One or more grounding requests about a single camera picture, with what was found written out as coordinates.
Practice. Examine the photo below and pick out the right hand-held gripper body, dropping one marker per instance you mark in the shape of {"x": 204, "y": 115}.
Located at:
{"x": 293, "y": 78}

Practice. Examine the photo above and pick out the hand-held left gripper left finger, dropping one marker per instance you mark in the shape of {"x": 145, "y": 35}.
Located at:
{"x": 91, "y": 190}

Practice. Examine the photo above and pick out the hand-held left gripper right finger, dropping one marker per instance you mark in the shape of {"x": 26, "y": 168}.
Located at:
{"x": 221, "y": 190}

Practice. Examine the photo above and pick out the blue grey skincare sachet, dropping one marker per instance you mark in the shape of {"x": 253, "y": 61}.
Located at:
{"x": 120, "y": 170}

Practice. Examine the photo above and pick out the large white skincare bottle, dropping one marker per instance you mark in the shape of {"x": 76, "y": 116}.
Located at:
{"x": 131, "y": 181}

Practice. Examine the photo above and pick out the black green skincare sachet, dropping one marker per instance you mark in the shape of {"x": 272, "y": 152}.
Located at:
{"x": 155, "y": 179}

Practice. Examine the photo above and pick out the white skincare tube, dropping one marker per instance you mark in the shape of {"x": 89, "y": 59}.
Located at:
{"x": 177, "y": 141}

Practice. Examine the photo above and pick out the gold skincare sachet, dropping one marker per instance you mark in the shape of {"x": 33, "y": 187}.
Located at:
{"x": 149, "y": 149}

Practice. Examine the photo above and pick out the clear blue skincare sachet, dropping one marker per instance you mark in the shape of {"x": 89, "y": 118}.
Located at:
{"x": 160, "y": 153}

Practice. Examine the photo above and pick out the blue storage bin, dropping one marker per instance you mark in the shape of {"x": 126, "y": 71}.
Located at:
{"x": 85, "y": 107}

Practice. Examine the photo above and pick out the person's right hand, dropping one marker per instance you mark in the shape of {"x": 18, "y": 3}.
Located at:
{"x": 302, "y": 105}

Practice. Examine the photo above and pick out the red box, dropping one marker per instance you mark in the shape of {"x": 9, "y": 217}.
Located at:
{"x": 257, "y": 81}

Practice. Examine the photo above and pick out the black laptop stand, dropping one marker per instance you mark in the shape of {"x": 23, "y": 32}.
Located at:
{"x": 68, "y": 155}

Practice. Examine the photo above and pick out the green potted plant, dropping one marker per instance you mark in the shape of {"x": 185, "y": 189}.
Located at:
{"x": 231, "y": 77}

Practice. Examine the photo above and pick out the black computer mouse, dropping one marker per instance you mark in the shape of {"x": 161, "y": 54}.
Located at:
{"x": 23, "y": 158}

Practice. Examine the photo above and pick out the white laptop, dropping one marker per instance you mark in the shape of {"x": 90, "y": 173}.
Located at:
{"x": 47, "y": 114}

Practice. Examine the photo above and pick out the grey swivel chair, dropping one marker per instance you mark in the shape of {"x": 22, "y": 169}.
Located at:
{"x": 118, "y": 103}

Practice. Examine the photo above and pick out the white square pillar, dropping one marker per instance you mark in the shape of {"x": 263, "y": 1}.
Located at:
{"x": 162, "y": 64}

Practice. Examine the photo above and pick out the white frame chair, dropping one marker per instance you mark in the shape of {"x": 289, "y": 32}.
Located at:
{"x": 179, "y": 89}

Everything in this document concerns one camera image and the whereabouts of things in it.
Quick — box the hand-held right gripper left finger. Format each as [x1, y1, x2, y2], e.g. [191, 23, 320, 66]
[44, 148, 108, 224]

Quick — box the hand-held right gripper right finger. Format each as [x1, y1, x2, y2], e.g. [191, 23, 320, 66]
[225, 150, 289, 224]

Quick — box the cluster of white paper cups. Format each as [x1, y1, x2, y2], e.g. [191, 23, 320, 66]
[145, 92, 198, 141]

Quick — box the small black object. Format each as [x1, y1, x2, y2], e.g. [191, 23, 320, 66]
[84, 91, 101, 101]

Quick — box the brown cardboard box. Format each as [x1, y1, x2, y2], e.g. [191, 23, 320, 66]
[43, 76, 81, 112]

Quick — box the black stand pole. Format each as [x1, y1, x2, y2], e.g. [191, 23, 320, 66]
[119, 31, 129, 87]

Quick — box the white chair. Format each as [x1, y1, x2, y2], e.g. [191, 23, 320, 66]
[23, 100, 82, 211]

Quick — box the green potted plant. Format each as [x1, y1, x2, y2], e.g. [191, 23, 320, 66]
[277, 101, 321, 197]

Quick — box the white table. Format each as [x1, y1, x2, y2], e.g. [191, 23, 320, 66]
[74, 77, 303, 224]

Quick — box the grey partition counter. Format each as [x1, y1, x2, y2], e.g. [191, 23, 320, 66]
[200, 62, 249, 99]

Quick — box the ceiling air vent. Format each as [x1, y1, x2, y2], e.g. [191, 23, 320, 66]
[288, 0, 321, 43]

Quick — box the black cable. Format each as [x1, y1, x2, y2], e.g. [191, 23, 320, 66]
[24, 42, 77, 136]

Your objective:
Write out the whole listing again, exactly as it stands.

Your solution:
One or more grounding requests about a single camera picture, with what was found written out as coordinates.
Practice. Examine the photo below and pick out the right hand-held gripper body, dropping one marker per instance you mark in the shape of {"x": 204, "y": 115}.
Located at:
{"x": 293, "y": 78}

Practice. Examine the photo above and pick out the hand-held left gripper left finger, dropping one marker per instance you mark in the shape of {"x": 145, "y": 35}.
Located at:
{"x": 91, "y": 190}

Practice. Examine the photo above and pick out the hand-held left gripper right finger, dropping one marker per instance you mark in the shape of {"x": 26, "y": 168}.
Located at:
{"x": 221, "y": 190}

Practice. Examine the photo above and pick out the blue grey skincare sachet, dropping one marker per instance you mark in the shape of {"x": 253, "y": 61}.
Located at:
{"x": 120, "y": 170}

Practice. Examine the photo above and pick out the large white skincare bottle, dropping one marker per instance you mark in the shape of {"x": 76, "y": 116}.
Located at:
{"x": 131, "y": 181}

Practice. Examine the photo above and pick out the black green skincare sachet, dropping one marker per instance you mark in the shape of {"x": 272, "y": 152}.
Located at:
{"x": 155, "y": 179}

Practice. Examine the photo above and pick out the white skincare tube, dropping one marker per instance you mark in the shape of {"x": 89, "y": 59}.
Located at:
{"x": 177, "y": 141}

Practice. Examine the photo above and pick out the gold skincare sachet, dropping one marker per instance you mark in the shape of {"x": 33, "y": 187}.
Located at:
{"x": 149, "y": 149}

Practice. Examine the photo above and pick out the clear blue skincare sachet, dropping one marker per instance you mark in the shape of {"x": 89, "y": 118}.
Located at:
{"x": 160, "y": 153}

Practice. Examine the photo above and pick out the blue storage bin, dropping one marker per instance you mark in the shape of {"x": 126, "y": 71}.
Located at:
{"x": 85, "y": 107}

Practice. Examine the photo above and pick out the person's right hand, dropping one marker per instance you mark in the shape of {"x": 18, "y": 3}.
Located at:
{"x": 302, "y": 105}

Practice. Examine the photo above and pick out the red box, dropping one marker per instance you mark in the shape of {"x": 9, "y": 217}.
Located at:
{"x": 257, "y": 81}

Practice. Examine the photo above and pick out the black laptop stand, dropping one marker per instance you mark in the shape of {"x": 23, "y": 32}.
Located at:
{"x": 68, "y": 155}

Practice. Examine the photo above and pick out the green potted plant, dropping one marker per instance you mark in the shape of {"x": 185, "y": 189}.
Located at:
{"x": 231, "y": 77}

Practice. Examine the photo above and pick out the black computer mouse, dropping one marker per instance you mark in the shape of {"x": 161, "y": 54}.
Located at:
{"x": 23, "y": 158}

Practice. Examine the photo above and pick out the white laptop, dropping one marker per instance you mark in the shape of {"x": 90, "y": 173}.
Located at:
{"x": 47, "y": 114}

Practice. Examine the photo above and pick out the grey swivel chair, dropping one marker per instance you mark in the shape of {"x": 22, "y": 169}.
Located at:
{"x": 118, "y": 103}

Practice. Examine the photo above and pick out the white square pillar, dropping one marker per instance you mark in the shape of {"x": 263, "y": 1}.
Located at:
{"x": 162, "y": 64}

Practice. Examine the photo above and pick out the white frame chair, dropping one marker per instance you mark in the shape of {"x": 289, "y": 32}.
Located at:
{"x": 179, "y": 89}

Everything in this document concerns one camera image and the whereabouts of things in it.
Quick — box the hand-held right gripper left finger. Format each as [x1, y1, x2, y2], e.g. [191, 23, 320, 66]
[44, 148, 108, 224]

Quick — box the hand-held right gripper right finger. Format each as [x1, y1, x2, y2], e.g. [191, 23, 320, 66]
[225, 150, 289, 224]

Quick — box the cluster of white paper cups. Format each as [x1, y1, x2, y2], e.g. [191, 23, 320, 66]
[145, 92, 198, 141]

Quick — box the small black object. Format each as [x1, y1, x2, y2], e.g. [191, 23, 320, 66]
[84, 91, 101, 101]

Quick — box the brown cardboard box. Format each as [x1, y1, x2, y2], e.g. [191, 23, 320, 66]
[43, 76, 81, 112]

Quick — box the black stand pole. Format each as [x1, y1, x2, y2], e.g. [191, 23, 320, 66]
[119, 31, 129, 87]

Quick — box the white chair. Format each as [x1, y1, x2, y2], e.g. [191, 23, 320, 66]
[23, 100, 82, 211]

Quick — box the green potted plant. Format each as [x1, y1, x2, y2], e.g. [191, 23, 320, 66]
[277, 101, 321, 197]

Quick — box the white table. Format each as [x1, y1, x2, y2], e.g. [191, 23, 320, 66]
[74, 77, 303, 224]

Quick — box the grey partition counter. Format each as [x1, y1, x2, y2], e.g. [191, 23, 320, 66]
[200, 62, 249, 99]

Quick — box the ceiling air vent. Format each as [x1, y1, x2, y2], e.g. [191, 23, 320, 66]
[288, 0, 321, 43]

Quick — box the black cable. Format each as [x1, y1, x2, y2], e.g. [191, 23, 320, 66]
[24, 42, 77, 136]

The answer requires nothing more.